Monocular 3D Object Detection with LiDAR Guided Semi Supervised Active Learning
AI-generated Key Points
- The paper presents a framework called MonoLiG for monocular 3D object detection with LiDAR guided semi-supervised active learning (SSAL)
- The framework leverages all modalities of collected data during model development and utilizes LiDAR to guide the data selection and training of monocular 3D detectors
- A LiDAR teacher, monocular student cross-modal framework is employed to distill information from unlabeled data as pseudo-labels
- A data noise-based weighting mechanism is proposed to handle differences in sensor characteristics and reduce the effect of propagating noise from LiDAR to monocular
- A sensor consistency-based selection score is proposed for selecting which samples to label and improve model performance, outperforming state-of-the-art active learning baselines by up to 17% in labeling costs
- Experimental results on KITTI and Waymo datasets validate the effectiveness of the proposed framework, consistently outperforming existing active learning baselines
- The training strategy achieves top rankings in KITTI 3D and birds-eye-view (BEV) monocular object detection official benchmarks by improving BEV Average Precision (AP) by 2.02
- Related work on active learning for object detection is discussed, specifically pool-based AL selection methods categorized into uncertainty-based and diversity-based approaches
- The authors extend current uncertainty strategies for AL selection by adapting the teacher-student paradigm and adding an inconsistency term, resulting in a better data savings rate than state-of-the-art AL baselines
- Overall, the paper introduces an innovative approach for monocular 3D object detection that effectively utilizes LiDAR guidance and semi-supervised active learning techniques, demonstrating superior performance compared to existing methods.

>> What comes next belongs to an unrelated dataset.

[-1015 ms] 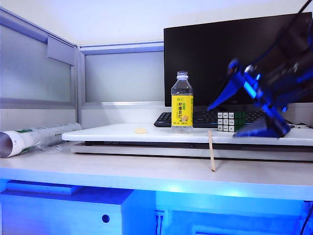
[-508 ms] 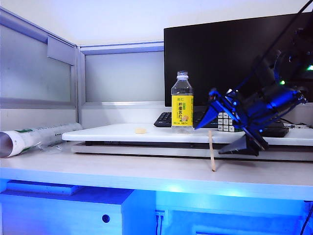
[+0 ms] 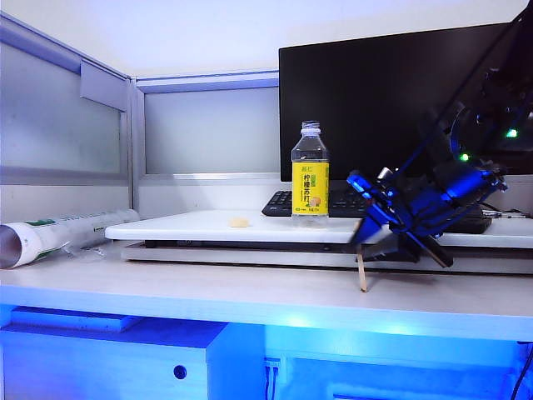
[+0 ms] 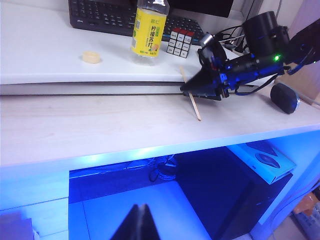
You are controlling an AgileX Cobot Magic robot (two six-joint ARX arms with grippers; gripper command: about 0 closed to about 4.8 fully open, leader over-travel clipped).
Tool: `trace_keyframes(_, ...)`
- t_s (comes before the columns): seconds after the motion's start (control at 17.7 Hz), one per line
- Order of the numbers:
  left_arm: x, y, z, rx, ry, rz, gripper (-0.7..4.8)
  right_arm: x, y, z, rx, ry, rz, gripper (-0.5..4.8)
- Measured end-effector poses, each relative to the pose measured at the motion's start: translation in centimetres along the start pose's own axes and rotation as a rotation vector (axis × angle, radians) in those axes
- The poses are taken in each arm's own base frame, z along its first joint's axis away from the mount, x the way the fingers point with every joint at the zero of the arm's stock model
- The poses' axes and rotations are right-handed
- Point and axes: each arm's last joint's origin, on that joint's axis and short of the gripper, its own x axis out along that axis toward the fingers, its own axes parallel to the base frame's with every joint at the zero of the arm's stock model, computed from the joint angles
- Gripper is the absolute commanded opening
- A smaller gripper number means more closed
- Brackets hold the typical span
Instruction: Grab a stick from the table and stick it in a plastic bottle.
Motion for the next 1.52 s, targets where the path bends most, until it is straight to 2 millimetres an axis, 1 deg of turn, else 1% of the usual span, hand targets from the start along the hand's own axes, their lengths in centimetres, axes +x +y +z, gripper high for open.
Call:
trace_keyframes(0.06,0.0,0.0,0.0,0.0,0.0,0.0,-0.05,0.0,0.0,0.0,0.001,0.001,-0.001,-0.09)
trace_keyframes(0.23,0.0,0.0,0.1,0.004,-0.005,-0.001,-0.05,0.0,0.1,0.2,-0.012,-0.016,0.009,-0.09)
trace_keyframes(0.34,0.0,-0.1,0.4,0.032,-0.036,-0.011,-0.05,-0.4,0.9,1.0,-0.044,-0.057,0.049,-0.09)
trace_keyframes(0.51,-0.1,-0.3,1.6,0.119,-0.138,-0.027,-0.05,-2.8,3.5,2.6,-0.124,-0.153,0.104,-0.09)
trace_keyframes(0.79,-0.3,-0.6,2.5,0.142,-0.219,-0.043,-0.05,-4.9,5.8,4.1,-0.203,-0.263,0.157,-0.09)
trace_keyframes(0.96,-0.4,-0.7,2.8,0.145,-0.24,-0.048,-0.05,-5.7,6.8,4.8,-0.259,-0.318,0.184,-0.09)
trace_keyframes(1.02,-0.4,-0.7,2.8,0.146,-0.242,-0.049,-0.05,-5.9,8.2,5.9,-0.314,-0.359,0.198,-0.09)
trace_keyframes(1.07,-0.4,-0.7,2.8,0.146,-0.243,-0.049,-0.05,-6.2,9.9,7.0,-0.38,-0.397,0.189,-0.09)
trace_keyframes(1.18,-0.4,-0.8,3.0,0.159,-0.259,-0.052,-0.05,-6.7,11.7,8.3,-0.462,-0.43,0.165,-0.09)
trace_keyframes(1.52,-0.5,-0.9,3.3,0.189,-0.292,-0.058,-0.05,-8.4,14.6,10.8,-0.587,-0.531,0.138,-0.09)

Authors: Aral Hekimoglu, Michael Schmidt, Alvaro Marcos-Ramiro
Abstract: We propose a novel semi-supervised active learning (SSAL) framework for monocular 3D object detection with LiDAR guidance (MonoLiG), which leverages all modalities of collected data during model development. We utilize LiDAR to guide the data selection and training of monocular 3D detectors without introducing any overhead in the inference phase. During training, we leverage the LiDAR teacher, monocular student cross-modal framework from semi-supervised learning to distill information from unlabeled data as pseudo-labels. To handle the differences in sensor characteristics, we propose a data noise-based weighting mechanism to reduce the effect of propagating noise from LiDAR modality to monocular. For selecting which samples to label to improve the model performance, we propose a sensor consistency-based selection score that is also coherent with the training objective. Extensive experimental results on KITTI and Waymo datasets verify the effectiveness of our proposed framework. In particular, our selection strategy consistently outperforms state-of-the-art active learning baselines, yielding up to 17% better saving rate in labeling costs. Our training strategy attains the top place in KITTI 3D and birds-eye-view (BEV) monocular object detection official benchmarks by improving the BEV Average Precision (AP) by 2.02.
Ask questions about this paper to our AI assistant
You can also chat with multiple papers at once here.
Assess the quality of the AI-generated content by voting
Why do we need votes?
Votes are used to determine whether we need to re-run our summarizing tools. If the count reaches -10, our tools can be restarted.
Similar papers summarized with our AI tools
Navigate through even more similar papers through atree representation
Look for similar papers (in beta version)
By clicking on the button above, our algorithm will scan all papers in our database to find the closest based on the contents of the full papers and not just on metadata. Please note that it only works for papers that we have generated summaries for and you can rerun it from time to time to get a more accurate result while our database grows.
Disclaimer: The AI-based summarization tool and virtual assistant provided on this website may not always provide accurate and complete summaries or responses. We encourage you to carefully review and evaluate the generated content to ensure its quality and relevance to your needs.